**What the task asks**
The answer must consist of every line in the data below that holds the word "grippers".

++++++++

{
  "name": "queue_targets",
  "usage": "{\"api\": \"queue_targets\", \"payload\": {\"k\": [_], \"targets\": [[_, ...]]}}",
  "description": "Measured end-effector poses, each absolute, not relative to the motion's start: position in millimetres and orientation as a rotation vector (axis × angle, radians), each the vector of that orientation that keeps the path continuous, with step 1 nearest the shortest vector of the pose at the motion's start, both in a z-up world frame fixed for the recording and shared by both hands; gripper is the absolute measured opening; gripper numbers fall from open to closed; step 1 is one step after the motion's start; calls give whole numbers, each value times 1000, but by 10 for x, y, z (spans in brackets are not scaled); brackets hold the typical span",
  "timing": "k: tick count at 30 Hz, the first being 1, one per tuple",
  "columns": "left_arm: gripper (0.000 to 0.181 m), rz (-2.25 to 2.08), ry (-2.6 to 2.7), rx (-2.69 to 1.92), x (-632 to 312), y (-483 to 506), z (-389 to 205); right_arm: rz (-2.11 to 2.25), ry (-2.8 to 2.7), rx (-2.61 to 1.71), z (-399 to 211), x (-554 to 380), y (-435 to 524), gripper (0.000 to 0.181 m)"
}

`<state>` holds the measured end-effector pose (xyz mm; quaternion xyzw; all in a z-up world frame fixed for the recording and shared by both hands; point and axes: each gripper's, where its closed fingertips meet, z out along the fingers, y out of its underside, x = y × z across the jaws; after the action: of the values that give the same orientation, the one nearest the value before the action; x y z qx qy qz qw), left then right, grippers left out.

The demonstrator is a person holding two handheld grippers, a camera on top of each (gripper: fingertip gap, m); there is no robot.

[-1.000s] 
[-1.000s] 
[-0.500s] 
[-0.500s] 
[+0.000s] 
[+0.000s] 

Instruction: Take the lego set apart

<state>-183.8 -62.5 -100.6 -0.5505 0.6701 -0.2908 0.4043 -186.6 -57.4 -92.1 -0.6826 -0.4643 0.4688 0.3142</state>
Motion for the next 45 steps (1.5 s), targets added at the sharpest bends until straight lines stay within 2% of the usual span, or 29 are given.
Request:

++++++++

**Answer box**
`<state>` holds the measured end-effector pose (xyz mm; quaternion xyzw; all in a z-up world frame fixed for the recording and shared by both hands; point and axes: each gripper's, where its closed fingertips meet, z out along the fingers, y out of its underside, x = y × z across the jaws; after the action: of the values that give the same orientation, the one nearest the value before the action; x y z qx qy qz qw), left then right, grippers left out.
The demonstrator is a person holding two handheld grippers, a camera on top of each (gripper: fingertip gap, m); there is no robot.

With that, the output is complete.